During the past year, the advent of blockchain technology has accelerated throughout developing regions, including Southeast Asia, with Ethereum functioning as the preferred network for many financial institutions and various developers. 

The growing popularity of Ethereum can be linked to the fact that it is used by thousands of developers who set up decentralised apps that power everything from the DeFi and Metaverse movements to the sale of non-fungible tokens (NFTs).

According to Joseph Lubin, the co-founder of the Ethereum project, many developing nations are gradually improving the financial and technological infrastructures of their respective countries using Ethereum. 

For instance, Chile has utilised Ethereum’s proof-of-work blockchain to track energy data. According to the National Energy Commission, the country chose Ethereum because of its ability to “augment levels of security, integrity, traceability, and confidence in the information available to the public.” 

Being one of the most popular chains to build on, traditional institutions also leverage Ethereum. For example, Union Bank, one of the largest banks in the Philippines, has partnered with Lubin’s ConsenSys to develop banking solutions run on Ethereum for the country’s rural sector. The government has also decided to offer Manila residents rewards in Ethereum tokens for cleaning up their polluted beaches.

Despite the rise in adoption of Ethereum across emerging markets, there are also growing concerns regarding high transaction costs caused by increased usage and demand. Why then is adoption still growing strong in emerging markets? 

Also Read: The transition is now: these Web3 apps are transforming global finance

Many factors influence these dynamics, which will be explored in the following sections.

Decentralised finance: An alternative for the underbanked

Ethereum was the major catalyst in introducing DeFi or “decentralised finance”, a protocol that aims to provide financial and banking services on the blockchain network that is also geared toward disrupting intermediaries like banks.

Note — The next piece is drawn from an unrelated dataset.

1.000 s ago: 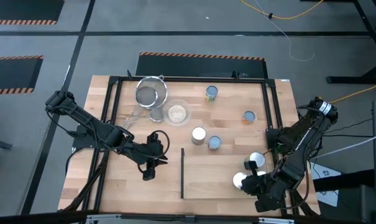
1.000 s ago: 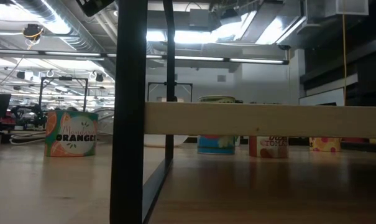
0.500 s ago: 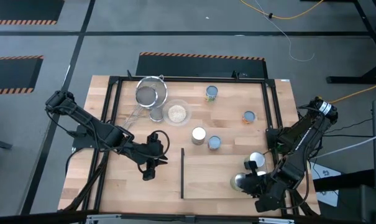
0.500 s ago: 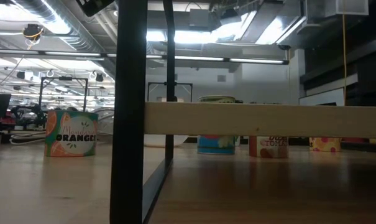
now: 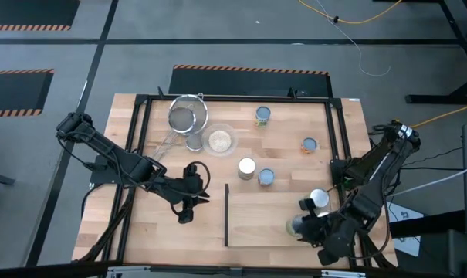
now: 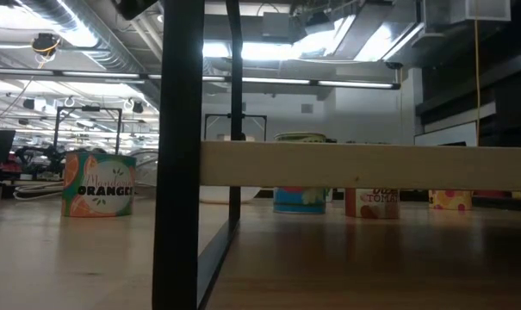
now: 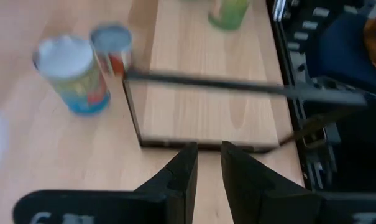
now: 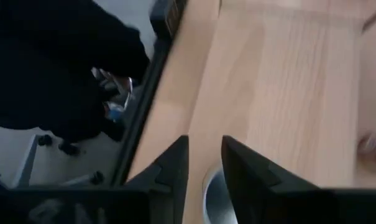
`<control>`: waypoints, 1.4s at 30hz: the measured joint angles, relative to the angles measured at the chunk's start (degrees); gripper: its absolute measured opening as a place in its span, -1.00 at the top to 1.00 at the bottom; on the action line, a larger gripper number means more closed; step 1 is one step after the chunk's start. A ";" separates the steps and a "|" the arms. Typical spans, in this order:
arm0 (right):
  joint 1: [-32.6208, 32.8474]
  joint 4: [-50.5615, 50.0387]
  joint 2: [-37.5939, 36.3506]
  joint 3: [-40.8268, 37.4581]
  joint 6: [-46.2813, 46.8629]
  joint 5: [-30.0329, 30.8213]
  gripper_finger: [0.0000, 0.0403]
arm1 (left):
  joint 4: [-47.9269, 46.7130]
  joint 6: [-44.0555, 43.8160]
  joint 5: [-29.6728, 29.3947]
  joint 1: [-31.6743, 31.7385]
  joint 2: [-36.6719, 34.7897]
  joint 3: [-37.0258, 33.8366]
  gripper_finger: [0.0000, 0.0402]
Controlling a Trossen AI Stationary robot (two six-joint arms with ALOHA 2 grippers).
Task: Pick and place cans onto a shelf
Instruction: Put the light blue on the shelf aligned with the other light green can
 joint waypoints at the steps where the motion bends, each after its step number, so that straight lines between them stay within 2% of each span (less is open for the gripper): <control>1: -0.74 0.04 -0.01 1.27 -1.66 0.79 0.50 | 1.47 1.59 -0.82 0.00 0.00 0.00 0.67; 7: -6.80 0.04 -0.09 6.93 -10.24 15.28 0.50 | 12.51 16.83 -2.57 2.25 0.00 0.00 0.67; 11: -13.71 0.66 -0.09 8.44 -13.40 17.68 0.50 | 15.90 24.93 -0.08 5.20 -0.90 0.00 0.67; 14: -19.85 2.02 0.01 8.45 -15.59 13.53 0.50 | 15.72 28.33 2.16 8.11 -2.42 0.00 0.67; 19: -28.96 3.56 2.15 8.44 -18.82 5.13 0.50 | 15.85 34.11 9.17 13.14 -6.04 0.03 0.67; 24: -35.34 4.97 6.12 8.44 -21.31 -1.69 0.50 | 11.85 37.75 13.14 18.02 -9.94 -0.93 0.67; 29: -39.09 4.56 10.41 8.40 -22.51 -5.99 0.50 | 14.93 36.69 18.16 22.28 -13.77 -10.90 0.67; 35: -41.50 4.55 15.07 8.40 -23.81 -6.58 0.50 | 28.24 31.30 24.17 25.47 -17.34 -25.88 0.67; 38: -42.35 4.50 17.09 8.40 -23.74 -7.03 0.50 | 33.55 29.78 26.47 26.09 -18.16 -31.05 0.67; 42: -43.25 4.43 19.11 8.40 -23.66 -11.41 0.50 | 38.79 29.35 27.78 26.12 -18.78 -35.04 0.67</control>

When compared to the traditional financial system, DeFi is a form of financing that specifically adds value to the rising miseries of the underbanked since anybody may join and connect to this novel system framework, even without KYC and without a bank account.

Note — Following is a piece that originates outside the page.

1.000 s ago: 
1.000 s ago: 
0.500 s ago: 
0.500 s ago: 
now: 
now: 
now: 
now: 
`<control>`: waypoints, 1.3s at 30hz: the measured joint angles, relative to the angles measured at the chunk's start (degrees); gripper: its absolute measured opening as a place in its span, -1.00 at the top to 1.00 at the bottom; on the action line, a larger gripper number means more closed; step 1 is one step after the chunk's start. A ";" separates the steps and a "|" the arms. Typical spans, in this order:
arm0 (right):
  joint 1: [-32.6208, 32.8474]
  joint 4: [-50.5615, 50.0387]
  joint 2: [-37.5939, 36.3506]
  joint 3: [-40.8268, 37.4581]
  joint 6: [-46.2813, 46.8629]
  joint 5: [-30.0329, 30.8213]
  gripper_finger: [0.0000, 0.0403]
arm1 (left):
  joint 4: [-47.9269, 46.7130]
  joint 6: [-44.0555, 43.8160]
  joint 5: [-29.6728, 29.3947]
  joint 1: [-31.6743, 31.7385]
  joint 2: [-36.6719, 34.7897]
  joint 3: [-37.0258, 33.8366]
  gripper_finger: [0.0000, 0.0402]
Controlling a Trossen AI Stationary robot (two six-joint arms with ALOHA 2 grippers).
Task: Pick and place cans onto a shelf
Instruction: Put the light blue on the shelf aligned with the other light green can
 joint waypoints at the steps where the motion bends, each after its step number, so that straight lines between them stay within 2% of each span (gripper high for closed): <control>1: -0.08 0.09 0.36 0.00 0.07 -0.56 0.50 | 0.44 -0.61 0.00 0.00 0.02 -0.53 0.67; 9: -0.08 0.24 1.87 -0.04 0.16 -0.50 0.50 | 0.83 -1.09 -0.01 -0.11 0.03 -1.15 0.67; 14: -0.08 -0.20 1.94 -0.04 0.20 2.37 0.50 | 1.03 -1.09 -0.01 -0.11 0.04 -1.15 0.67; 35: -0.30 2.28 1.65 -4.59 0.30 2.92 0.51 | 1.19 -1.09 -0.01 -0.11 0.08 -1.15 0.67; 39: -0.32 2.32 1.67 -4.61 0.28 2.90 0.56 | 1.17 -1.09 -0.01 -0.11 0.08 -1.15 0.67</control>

As of now three biggest DeFi lending protocols are Maker, Curve Finance, and Aave, with a total value of US$17.5 billion, US$15.2 billion, and US$11 billion, respectively, all of which are built on the Ethereum Network.

In many developing nations, the existing loopholes in the financial system prevent many individuals from opening their bank accounts, much alone using them for business. 

Especially in regions like India, the Philippines, and more, lending and borrowing are challenges because most people under the poverty line struggle to provide proper documents and collateral. 

For such places, almost anyone with access to an internet browser can start using DeFi protocols and begin lending and borrowing without signing anything. 

By doubling down on the path to lower barriers to entry and easily accessible loan activities, the idea of DeFi gained popularity with TVL at 96 billion as of 14 Jan. 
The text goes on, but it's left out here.